Set down exactly the lines below, starting at the one that contains "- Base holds" and ending at the one that contains "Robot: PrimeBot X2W", with both of those lines included and nothing else.

Segment Start: Supplied information

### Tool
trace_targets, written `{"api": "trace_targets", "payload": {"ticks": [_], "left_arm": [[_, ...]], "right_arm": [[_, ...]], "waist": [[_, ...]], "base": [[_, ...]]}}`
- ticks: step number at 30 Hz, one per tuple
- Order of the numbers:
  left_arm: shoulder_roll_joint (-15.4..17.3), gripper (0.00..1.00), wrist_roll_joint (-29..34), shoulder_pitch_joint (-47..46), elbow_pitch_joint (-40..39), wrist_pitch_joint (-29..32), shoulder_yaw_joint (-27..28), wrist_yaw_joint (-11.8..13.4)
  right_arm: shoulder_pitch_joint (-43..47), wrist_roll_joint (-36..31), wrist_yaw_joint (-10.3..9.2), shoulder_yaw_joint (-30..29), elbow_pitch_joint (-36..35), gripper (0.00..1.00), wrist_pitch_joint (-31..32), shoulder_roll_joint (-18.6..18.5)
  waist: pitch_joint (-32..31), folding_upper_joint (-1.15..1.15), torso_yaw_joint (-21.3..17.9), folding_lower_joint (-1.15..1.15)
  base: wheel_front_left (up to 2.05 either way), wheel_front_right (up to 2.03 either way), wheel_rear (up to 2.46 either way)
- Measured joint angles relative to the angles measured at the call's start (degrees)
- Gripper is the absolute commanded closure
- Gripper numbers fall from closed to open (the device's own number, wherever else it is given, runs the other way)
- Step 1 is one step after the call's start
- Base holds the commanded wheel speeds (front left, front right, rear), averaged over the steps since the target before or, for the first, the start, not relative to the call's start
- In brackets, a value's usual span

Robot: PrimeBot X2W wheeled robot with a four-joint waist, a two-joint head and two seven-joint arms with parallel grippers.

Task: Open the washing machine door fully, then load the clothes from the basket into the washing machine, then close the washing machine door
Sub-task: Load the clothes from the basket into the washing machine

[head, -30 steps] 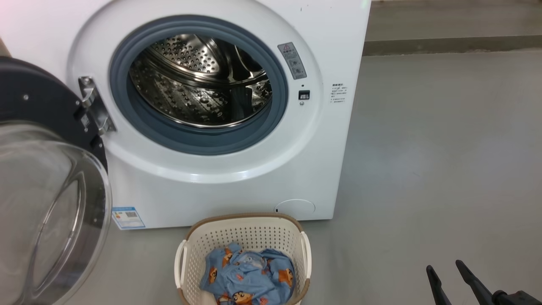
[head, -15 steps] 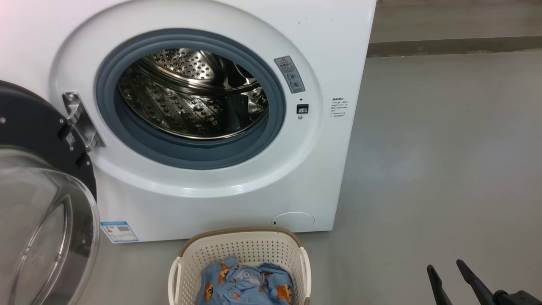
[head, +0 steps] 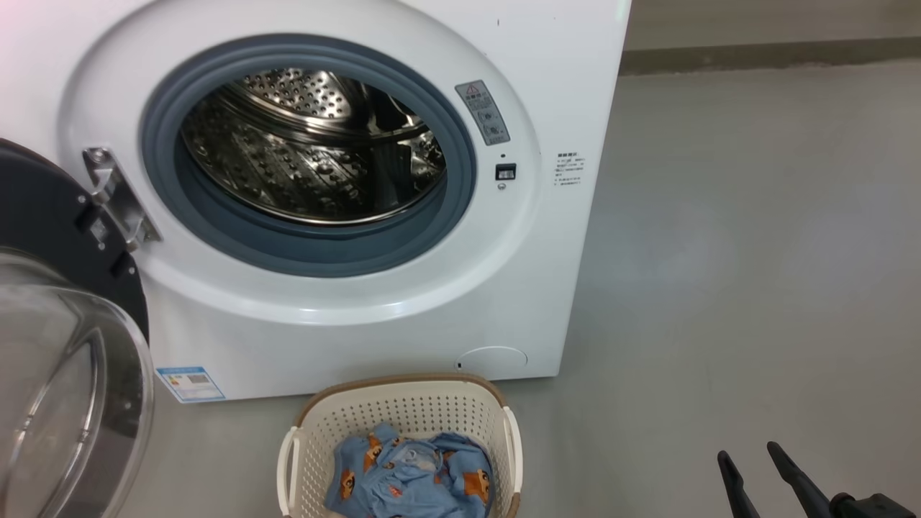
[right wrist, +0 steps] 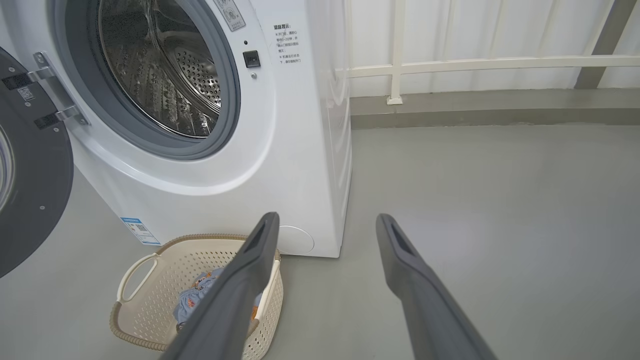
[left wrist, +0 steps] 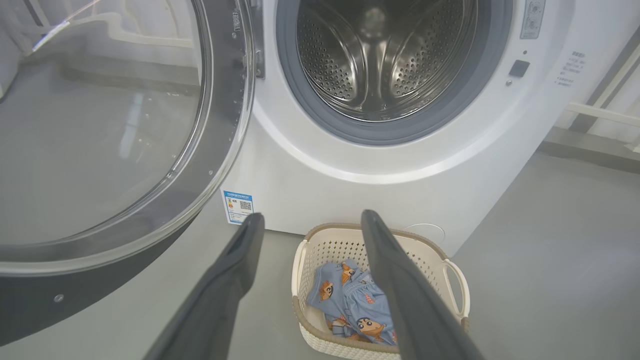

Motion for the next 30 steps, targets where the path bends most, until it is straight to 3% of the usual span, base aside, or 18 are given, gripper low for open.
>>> {"api": "trace_targets", "payload": {"ticks": [7,15,18,30], "left_arm": [[0.02,0.00,1.56,-5.73,4.86,0.00,-5.94,1.37],[-0.03,0.00,-3.55,-19.17,18.16,2.89,-9.61,0.99],[-0.11,0.00,-6.49,-23.96,21.96,4.82,-9.58,2.40],[-0.15,0.00,-14.13,-40.22,38.27,13.35,-4.67,2.40]], "right_arm": [[-2.30,1.77,0.00,1.16,0.10,0.00,0.00,0.23],[-8.52,4.32,0.00,3.02,-0.57,0.00,0.00,0.00],[-11.10,5.82,0.00,3.46,-0.59,0.00,-0.01,0.04],[-19.58,8.29,0.00,5.93,-0.14,0.00,-0.01,0.87]], "waist": [[3.49,0.00,-1.31,0.00],[10.88,0.00,-3.84,0.00],[14.06,0.00,-5.23,0.00],[26.18,0.00,-12.01,0.00]], "base": [[0.00,0.00,0.00],[0.00,0.00,0.00],[0.00,0.00,0.00],[0.00,0.00,0.00]]}}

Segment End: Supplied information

== Solved exercise ==
- Base holds the commanded wheel speeds (front left, front right, rear), averaged over the steps since the target before or, for the first, the start, not relative to the call's start
- In brackets, a value's usual span

Robot: PrimeBot X2W wheeled robot with a four-joint waist, a two-joint head and two seven-joint arms with parallel grippers.

Here the exercise is finished.